From 4fe05f35cfab9324caedc4fc8da3c16b0f412d27 Mon Sep 17 00:00:00 2001
From: Peter Hawkins <phawkins@google.com>
Date: Tue, 11 Dec 2018 12:15:39 -0800
Subject: [PATCH] [XLA:CPU] Add support for CustomCall targets that return
 tuples.

Populate the tuple index table of the return value; the callee cannot do this since it does not know the buffer assignments.

Explicitly enable custom_call_test only for cpu in the BUILD file, rather than disabling it on non-CPU backends. These tests would not work on any non-CPU backend.

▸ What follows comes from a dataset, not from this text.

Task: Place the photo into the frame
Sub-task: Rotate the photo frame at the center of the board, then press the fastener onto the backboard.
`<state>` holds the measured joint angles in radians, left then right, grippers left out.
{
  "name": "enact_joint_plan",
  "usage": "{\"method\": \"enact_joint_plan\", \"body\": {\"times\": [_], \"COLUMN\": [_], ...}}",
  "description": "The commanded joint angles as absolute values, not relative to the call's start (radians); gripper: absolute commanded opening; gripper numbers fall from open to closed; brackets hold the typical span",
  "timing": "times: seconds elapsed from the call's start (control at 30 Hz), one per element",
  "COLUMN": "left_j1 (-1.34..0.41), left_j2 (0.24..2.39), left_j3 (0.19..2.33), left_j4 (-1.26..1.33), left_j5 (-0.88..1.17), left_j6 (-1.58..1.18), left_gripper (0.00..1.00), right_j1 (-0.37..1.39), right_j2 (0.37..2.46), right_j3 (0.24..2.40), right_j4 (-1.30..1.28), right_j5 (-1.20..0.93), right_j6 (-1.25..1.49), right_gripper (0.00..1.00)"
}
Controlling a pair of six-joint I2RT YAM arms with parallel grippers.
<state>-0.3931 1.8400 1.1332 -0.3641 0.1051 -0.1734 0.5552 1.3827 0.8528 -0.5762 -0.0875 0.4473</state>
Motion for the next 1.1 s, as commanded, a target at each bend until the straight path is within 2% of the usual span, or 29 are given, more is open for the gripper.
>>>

PiperOrigin-RevId: 225048065
---
 .../compiler/xla/service/cpu/ir_emitter.cc    | 16 ++++++++
 tensorflow/compiler/xla/tests/BUILD           | 19 ++++-----
 .../compiler/xla/tests/custom_call_test.cc    | 39 ++++++++++++++++---
 3 files changed, 58 insertions(+), 16 deletions(-)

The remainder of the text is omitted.